## Your goal
The entries must be set down again word for word; no pictures belong in the copy.
-------------------------
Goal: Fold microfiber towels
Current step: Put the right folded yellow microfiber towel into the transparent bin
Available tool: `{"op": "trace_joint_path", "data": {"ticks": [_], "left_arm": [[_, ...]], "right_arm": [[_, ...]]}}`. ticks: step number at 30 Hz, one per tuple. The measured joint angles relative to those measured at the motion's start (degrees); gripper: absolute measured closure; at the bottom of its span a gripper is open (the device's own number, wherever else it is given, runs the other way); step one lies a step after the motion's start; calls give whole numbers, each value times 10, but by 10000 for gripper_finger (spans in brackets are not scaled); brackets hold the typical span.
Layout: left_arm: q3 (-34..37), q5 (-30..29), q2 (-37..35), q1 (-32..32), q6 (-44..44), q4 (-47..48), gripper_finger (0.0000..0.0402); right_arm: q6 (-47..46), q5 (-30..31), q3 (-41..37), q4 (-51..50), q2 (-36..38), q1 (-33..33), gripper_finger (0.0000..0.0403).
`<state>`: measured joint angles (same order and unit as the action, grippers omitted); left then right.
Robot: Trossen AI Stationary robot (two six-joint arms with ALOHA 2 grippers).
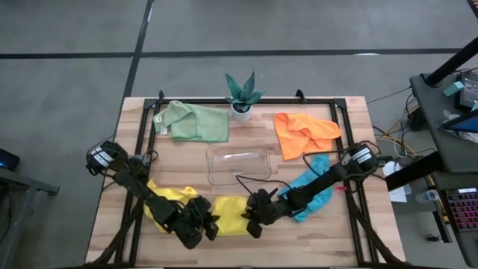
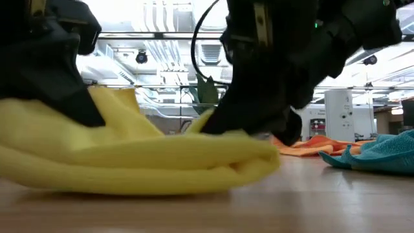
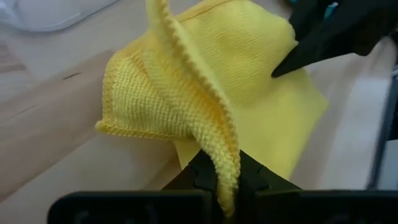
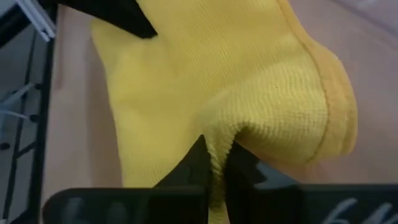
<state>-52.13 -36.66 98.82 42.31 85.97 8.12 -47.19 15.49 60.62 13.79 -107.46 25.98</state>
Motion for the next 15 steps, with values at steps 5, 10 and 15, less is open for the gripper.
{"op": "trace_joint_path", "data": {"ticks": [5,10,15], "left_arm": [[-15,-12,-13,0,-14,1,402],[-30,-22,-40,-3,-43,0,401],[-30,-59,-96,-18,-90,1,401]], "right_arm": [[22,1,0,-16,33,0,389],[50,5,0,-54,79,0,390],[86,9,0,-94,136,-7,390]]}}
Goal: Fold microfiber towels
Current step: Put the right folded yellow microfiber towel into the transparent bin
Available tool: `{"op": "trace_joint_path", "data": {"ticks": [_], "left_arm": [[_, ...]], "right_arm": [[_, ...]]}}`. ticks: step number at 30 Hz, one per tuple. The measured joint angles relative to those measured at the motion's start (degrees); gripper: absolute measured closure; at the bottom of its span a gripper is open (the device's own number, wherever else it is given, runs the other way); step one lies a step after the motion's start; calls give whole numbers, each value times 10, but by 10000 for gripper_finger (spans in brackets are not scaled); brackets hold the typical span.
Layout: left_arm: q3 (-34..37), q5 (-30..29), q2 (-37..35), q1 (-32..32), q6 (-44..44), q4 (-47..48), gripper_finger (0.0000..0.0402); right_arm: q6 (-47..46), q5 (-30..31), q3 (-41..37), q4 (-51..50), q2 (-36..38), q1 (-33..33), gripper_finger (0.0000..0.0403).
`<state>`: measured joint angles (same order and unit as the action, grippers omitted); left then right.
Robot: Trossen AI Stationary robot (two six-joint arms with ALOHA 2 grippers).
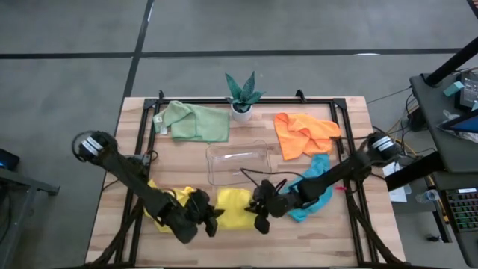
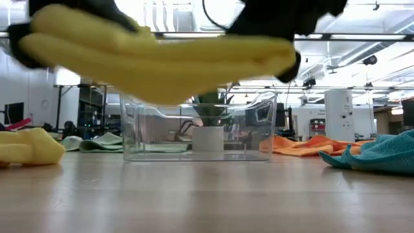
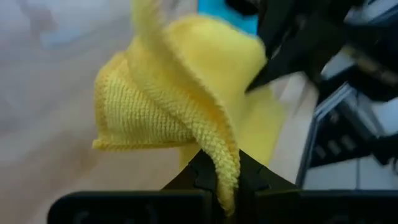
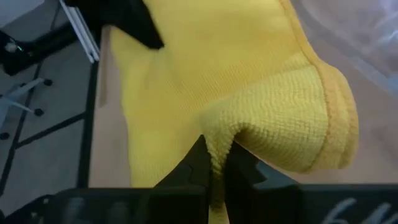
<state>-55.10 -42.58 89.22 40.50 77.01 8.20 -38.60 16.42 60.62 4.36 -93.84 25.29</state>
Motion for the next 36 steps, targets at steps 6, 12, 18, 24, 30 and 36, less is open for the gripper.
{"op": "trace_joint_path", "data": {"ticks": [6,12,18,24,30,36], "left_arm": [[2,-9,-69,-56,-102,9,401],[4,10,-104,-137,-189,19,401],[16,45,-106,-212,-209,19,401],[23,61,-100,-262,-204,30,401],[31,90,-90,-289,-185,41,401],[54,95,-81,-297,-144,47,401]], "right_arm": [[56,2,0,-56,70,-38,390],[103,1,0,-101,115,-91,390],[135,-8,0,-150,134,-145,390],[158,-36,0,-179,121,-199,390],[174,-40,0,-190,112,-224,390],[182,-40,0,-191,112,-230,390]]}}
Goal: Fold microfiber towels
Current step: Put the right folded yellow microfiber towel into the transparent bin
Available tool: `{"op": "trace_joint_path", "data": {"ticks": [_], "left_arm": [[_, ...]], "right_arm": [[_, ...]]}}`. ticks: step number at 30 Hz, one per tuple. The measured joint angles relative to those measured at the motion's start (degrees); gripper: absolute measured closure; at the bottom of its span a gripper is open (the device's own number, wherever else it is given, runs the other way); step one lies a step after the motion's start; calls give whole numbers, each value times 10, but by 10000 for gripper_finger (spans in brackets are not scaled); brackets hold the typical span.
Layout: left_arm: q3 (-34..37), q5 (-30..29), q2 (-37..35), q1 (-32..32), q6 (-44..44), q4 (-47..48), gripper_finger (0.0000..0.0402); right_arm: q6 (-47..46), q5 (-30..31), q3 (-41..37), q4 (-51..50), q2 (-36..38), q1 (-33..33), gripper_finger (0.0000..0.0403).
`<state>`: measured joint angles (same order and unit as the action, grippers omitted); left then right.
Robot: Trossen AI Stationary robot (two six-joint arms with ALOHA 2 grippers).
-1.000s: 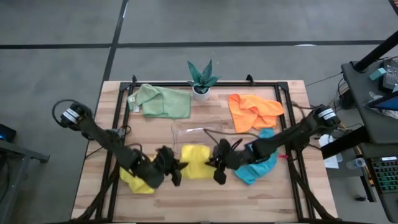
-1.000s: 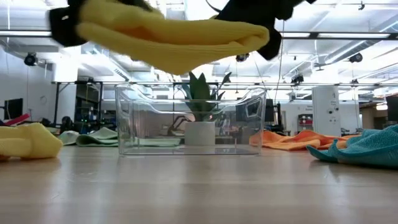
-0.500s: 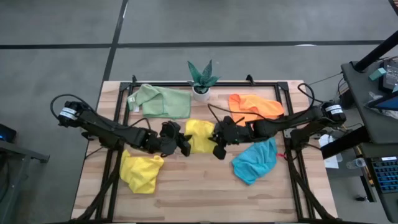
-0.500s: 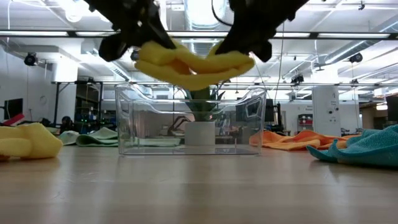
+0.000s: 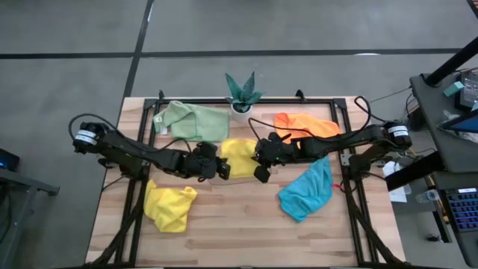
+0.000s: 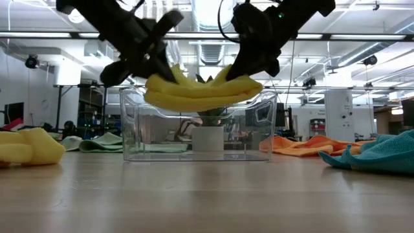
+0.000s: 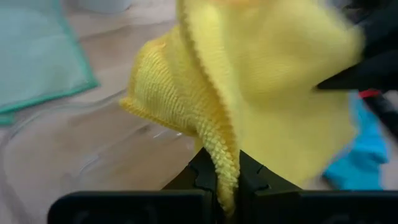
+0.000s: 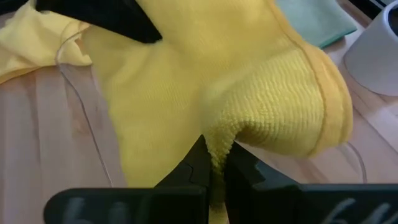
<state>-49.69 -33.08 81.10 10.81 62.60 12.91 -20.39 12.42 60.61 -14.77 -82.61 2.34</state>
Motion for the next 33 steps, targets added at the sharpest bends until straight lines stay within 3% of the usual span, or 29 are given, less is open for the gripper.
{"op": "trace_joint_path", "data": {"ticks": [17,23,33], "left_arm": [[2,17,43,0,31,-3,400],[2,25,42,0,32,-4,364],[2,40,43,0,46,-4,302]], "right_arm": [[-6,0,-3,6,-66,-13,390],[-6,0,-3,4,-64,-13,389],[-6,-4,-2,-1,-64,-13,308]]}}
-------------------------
## Response to this task
Goal: Fold microfiber towels
Current step: Put the right folded yellow microfiber towel into the transparent bin
Available tool: `{"op": "trace_joint_path", "data": {"ticks": [_], "left_arm": [[_, ...]], "right_arm": [[_, ...]]}}`. ticks: step number at 30 Hz, one per tuple. The measured joint angles relative to those measured at the motion's start (degrees); gripper: absolute measured closure; at the bottom of its span a gripper is open (the device's own number, wherever else it is given, runs the other way); step one lies a step after the motion's start; calls give whole numbers, each value times 10, but by 10000 for gripper_finger (spans in brackets are not scaled); brackets hold the typical span.
Layout: left_arm: q3 (-34..37), q5 (-30..29), q2 (-37..35), q1 (-32..32), q6 (-44..44), q4 (-47..48), gripper_finger (0.0000..0.0402); right_arm: q6 (-47..46), q5 (-30..31), q3 (-41..37), q4 (-51..50), q2 (-36..38), q1 (-33..33), gripper_finger (0.0000..0.0403).
`<state>`: measured joint angles (same order and unit as the action, grippers omitted); left then right.
Robot: Trossen AI Stationary robot (two six-joint arms with ALOHA 2 grippers).
<state>-52.13 -36.66 98.82 42.31 85.97 8.12 -47.19 15.49 60.62 13.79 -107.46 25.98</state>
Motion for the next 15 steps, with values at steps 5, 10 and 15, less is open for the gripper.
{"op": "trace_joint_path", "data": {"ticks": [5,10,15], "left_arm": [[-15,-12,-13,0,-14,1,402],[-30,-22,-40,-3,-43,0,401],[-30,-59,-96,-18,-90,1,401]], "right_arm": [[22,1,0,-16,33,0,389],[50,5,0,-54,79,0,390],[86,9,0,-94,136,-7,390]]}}
Goal: Fold microfiber towels
Current step: Put the right folded yellow microfiber towel into the transparent bin
Available tool: `{"op": "trace_joint_path", "data": {"ticks": [_], "left_arm": [[_, ...]], "right_arm": [[_, ...]]}}`. ticks: step number at 30 Hz, one per tuple. The measured joint angles relative to those measured at the motion's start (degrees); gripper: absolute measured closure; at the bottom of its span a gripper is open (the device's own number, wherever else it is given, runs the other way); step one lies a step after the motion's start; calls give whole numbers, each value times 10, but by 10000 for gripper_finger (spans in brackets are not scaled); brackets hold the typical span.
Layout: left_arm: q3 (-34..37), q5 (-30..29), q2 (-37..35), q1 (-32..32), q6 (-44..44), q4 (-47..48), gripper_finger (0.0000..0.0402); right_arm: q6 (-47..46), q5 (-30..31), q3 (-41..37), q4 (-51..50), q2 (-36..38), q1 (-33..33), gripper_finger (0.0000..0.0403).
`<state>`: measured joint angles (same order and unit as the action, grippers omitted); left then right.
Robot: Trossen AI Stationary robot (two six-joint arms with ALOHA 2 grippers).
<state>-55.10 -42.58 89.22 40.50 77.01 8.20 -38.60 16.42 60.62 4.36 -93.84 25.29</state>
Motion for the next 36 steps, targets at steps 6, 12, 18, 24, 30 and 36, less is open for the gripper.
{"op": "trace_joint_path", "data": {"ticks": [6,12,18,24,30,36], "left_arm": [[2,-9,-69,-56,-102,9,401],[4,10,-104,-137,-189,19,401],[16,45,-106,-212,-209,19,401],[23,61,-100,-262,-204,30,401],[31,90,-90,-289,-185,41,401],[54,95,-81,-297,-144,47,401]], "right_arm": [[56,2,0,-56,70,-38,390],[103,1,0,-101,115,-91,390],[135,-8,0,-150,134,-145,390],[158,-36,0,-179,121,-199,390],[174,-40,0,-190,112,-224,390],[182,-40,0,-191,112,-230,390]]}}
Goal: Fold microfiber towels
Current step: Put the right folded yellow microfiber towel into the transparent bin
Available tool: `{"op": "trace_joint_path", "data": {"ticks": [_], "left_arm": [[_, ...]], "right_arm": [[_, ...]]}}`. ticks: step number at 30 Hz, one per tuple. The measured joint angles relative to those measured at the motion's start (degrees); gripper: absolute measured closure; at the bottom of its span a gripper is open (the device's own number, wherever else it is given, runs the other way); step one lies a step after the motion's start; calls give whole numbers, each value times 10, but by 10000 for gripper_finger (spans in brackets are not scaled); brackets hold the typical span.
Layout: left_arm: q3 (-34..37), q5 (-30..29), q2 (-37..35), q1 (-32..32), q6 (-44..44), q4 (-47..48), gripper_finger (0.0000..0.0402); right_arm: q6 (-47..46), q5 (-30..31), q3 (-41..37), q4 (-51..50), q2 (-36..38), q1 (-33..33), gripper_finger (0.0000..0.0403).
`<state>`: measured joint angles (same order and unit as the action, grippers omitted); left then right.
Robot: Trossen AI Stationary robot (two six-joint arms with ALOHA 2 grippers).
-1.000s: 
-1.000s: 
-0.500s: 
-0.500s: 
+0.000s: 
+0.000s: 
+0.000s: 
+0.000s: 
<state>-49.69 -33.08 81.10 10.81 62.60 12.91 -20.39 12.42 60.61 -14.77 -82.61 2.34</state>
Motion for the next 33 steps, targets added at the sharpest bends until straight lines stay within 3% of the usual span, or 29 are given, less is open for the gripper.
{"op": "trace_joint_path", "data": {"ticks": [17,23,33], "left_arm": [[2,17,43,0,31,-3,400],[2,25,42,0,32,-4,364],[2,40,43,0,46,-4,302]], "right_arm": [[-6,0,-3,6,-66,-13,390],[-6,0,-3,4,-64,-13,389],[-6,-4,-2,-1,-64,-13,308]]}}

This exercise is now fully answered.